Nothing but the lines from the one containing "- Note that" through the end of the data below may appear in the response, each one exact.

» Data shown:
★ ★ ★ ★ ★

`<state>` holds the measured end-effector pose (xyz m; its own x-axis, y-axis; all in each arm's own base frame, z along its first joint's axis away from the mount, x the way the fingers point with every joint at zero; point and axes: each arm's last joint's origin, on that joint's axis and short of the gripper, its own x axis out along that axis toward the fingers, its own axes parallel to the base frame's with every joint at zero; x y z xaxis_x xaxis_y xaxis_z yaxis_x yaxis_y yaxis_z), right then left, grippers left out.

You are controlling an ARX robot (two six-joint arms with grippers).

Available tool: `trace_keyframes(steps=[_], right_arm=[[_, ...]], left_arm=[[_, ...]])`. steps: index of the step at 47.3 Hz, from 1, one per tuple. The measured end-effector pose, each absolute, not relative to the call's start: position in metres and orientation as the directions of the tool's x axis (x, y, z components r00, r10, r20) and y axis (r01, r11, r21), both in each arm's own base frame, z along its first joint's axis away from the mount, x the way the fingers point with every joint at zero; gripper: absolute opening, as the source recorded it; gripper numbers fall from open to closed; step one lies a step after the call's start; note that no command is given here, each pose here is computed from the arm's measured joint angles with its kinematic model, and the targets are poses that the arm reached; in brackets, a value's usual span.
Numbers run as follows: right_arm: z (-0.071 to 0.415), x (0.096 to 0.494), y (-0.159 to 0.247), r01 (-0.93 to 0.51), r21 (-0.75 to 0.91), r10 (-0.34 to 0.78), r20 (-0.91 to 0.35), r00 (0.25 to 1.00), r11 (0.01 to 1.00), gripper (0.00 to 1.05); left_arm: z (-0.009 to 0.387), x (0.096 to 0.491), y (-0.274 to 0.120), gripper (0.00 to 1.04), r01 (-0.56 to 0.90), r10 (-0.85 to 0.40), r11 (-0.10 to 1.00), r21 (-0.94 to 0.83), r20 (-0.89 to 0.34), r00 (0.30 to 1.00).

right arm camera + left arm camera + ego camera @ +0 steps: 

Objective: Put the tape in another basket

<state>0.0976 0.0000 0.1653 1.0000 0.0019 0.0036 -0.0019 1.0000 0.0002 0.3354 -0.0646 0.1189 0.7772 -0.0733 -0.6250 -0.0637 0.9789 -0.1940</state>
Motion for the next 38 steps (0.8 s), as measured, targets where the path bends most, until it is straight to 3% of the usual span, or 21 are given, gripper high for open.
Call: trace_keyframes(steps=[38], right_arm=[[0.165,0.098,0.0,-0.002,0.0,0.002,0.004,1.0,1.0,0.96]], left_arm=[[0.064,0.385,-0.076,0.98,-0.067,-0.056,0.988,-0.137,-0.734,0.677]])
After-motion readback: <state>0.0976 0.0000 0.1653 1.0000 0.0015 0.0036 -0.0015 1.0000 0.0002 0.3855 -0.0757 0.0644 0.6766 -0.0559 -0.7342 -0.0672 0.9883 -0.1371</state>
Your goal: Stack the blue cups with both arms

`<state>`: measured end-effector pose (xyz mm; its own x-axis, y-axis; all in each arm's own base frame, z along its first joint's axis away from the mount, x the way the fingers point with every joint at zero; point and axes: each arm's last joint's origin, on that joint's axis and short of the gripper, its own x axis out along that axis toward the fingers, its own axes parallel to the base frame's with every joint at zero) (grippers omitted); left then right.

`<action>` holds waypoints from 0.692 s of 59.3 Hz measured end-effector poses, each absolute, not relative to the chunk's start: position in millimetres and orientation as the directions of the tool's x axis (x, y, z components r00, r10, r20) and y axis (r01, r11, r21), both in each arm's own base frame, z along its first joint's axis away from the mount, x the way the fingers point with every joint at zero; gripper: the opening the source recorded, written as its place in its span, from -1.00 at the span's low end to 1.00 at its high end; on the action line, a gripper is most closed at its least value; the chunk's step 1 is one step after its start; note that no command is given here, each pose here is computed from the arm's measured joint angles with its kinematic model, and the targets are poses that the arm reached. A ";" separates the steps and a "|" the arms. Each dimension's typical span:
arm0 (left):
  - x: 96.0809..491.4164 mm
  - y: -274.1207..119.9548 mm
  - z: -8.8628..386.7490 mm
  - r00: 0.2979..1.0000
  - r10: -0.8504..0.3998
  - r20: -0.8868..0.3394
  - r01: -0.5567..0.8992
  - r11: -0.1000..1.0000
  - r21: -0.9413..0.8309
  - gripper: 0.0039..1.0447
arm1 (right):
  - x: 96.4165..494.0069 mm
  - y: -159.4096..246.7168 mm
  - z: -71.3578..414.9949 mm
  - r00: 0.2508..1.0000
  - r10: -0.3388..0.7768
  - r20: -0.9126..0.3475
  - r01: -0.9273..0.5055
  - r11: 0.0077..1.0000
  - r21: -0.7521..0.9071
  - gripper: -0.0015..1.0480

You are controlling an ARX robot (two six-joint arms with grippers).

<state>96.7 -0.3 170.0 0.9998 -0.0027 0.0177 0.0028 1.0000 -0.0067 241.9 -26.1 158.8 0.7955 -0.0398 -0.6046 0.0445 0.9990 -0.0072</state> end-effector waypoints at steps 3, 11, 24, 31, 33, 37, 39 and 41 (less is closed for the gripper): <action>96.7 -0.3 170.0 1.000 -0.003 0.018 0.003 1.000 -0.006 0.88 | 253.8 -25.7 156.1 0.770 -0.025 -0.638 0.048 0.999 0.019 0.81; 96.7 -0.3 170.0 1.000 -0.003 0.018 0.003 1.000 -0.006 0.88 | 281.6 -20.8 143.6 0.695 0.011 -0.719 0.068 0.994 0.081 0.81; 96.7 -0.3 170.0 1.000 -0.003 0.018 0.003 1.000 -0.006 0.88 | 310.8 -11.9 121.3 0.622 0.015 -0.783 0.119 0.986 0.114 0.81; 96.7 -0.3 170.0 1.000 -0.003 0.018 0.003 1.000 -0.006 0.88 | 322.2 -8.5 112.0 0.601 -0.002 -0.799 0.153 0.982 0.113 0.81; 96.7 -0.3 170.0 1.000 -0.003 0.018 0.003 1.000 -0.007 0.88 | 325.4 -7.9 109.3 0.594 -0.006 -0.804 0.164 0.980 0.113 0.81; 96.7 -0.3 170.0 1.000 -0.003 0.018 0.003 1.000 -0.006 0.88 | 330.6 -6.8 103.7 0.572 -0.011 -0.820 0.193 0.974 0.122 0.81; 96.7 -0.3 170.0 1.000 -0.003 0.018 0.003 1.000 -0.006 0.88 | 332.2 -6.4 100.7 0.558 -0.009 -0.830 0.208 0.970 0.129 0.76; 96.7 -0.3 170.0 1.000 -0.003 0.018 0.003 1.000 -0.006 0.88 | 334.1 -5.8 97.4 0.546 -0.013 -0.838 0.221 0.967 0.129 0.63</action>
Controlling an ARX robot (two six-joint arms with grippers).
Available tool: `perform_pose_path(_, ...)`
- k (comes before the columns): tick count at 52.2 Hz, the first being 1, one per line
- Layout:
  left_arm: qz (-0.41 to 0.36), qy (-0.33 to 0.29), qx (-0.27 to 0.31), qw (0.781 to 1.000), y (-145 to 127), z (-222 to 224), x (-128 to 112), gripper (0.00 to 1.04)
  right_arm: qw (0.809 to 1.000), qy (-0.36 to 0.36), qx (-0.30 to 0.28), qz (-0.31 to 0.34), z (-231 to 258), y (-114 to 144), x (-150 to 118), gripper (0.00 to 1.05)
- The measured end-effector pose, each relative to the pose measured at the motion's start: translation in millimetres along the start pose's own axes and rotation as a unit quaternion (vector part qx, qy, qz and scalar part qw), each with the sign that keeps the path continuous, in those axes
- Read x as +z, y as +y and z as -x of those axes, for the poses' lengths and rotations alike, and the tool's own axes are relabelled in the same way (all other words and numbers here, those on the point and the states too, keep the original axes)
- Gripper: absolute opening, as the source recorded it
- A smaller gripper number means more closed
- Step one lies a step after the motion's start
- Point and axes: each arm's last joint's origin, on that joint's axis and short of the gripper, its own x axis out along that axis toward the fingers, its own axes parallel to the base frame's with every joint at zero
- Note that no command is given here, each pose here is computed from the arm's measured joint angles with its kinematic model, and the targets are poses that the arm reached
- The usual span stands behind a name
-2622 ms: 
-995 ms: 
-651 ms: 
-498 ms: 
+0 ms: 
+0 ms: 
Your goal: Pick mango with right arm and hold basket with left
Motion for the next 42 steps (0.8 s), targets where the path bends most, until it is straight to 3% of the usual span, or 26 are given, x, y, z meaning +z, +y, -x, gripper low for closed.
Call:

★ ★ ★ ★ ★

» Answer to this exercise:
- Note that no command is given here, each pose here is computed from the arm's measured joint angles with its kinematic model, and the targets are poses that the arm reached
- The usual span stands behind a name
-2622 ms: 
-995 ms: 
-651 ms: 
-498 ms: 
+0 ms: 
+0 ms: 
Your goal: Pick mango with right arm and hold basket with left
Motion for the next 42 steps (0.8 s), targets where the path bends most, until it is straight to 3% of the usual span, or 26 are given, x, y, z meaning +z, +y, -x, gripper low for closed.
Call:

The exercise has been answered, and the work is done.